From the line that contains "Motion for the" to the last line of the data, every line is to be transcribed exactly; no other line is to be included.

[DATASET CONTENT]

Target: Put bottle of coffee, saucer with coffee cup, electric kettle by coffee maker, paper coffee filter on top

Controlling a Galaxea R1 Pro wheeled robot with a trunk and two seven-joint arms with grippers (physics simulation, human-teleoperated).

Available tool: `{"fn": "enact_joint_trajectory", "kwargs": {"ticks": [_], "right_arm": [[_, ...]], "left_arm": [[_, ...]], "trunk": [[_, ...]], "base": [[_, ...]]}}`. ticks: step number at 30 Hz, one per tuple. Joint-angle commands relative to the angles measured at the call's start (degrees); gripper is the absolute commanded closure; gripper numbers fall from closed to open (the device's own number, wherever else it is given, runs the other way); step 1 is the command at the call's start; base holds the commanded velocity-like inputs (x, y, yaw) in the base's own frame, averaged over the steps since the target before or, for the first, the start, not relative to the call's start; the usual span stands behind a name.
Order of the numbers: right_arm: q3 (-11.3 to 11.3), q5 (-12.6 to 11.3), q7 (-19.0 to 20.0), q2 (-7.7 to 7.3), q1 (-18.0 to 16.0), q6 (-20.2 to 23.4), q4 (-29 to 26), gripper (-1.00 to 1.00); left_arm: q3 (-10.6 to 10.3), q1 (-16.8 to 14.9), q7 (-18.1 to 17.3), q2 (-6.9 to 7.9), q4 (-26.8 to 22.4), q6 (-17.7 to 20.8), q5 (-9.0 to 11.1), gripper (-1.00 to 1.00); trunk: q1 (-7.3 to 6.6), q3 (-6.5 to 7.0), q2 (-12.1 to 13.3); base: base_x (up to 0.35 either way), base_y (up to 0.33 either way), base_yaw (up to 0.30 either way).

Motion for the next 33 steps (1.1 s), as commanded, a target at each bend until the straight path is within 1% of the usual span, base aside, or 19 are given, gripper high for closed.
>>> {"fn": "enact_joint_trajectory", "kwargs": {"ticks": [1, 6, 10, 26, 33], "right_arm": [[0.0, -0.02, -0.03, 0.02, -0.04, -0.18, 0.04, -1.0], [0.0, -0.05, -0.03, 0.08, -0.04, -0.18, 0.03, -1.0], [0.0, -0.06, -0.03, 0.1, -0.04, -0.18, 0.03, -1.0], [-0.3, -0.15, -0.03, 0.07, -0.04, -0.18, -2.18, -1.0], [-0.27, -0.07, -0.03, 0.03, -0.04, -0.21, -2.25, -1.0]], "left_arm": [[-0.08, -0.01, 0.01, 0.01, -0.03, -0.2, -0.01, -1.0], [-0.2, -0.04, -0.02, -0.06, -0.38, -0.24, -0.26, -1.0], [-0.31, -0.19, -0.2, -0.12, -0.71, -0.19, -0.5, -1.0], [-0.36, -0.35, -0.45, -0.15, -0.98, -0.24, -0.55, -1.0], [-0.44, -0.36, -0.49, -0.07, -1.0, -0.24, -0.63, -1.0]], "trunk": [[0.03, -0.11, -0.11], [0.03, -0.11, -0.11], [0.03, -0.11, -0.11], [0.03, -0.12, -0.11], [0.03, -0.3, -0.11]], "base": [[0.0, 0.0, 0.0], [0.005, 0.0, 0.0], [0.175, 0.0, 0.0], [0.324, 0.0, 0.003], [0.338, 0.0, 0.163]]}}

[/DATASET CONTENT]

### TASK OUTPUT
Motion for the next 33 steps (1.1 s), as commanded, a target at each bend until the straight path is within 1% of the usual span, base aside, or 19 are given, gripper high for closed.
>>> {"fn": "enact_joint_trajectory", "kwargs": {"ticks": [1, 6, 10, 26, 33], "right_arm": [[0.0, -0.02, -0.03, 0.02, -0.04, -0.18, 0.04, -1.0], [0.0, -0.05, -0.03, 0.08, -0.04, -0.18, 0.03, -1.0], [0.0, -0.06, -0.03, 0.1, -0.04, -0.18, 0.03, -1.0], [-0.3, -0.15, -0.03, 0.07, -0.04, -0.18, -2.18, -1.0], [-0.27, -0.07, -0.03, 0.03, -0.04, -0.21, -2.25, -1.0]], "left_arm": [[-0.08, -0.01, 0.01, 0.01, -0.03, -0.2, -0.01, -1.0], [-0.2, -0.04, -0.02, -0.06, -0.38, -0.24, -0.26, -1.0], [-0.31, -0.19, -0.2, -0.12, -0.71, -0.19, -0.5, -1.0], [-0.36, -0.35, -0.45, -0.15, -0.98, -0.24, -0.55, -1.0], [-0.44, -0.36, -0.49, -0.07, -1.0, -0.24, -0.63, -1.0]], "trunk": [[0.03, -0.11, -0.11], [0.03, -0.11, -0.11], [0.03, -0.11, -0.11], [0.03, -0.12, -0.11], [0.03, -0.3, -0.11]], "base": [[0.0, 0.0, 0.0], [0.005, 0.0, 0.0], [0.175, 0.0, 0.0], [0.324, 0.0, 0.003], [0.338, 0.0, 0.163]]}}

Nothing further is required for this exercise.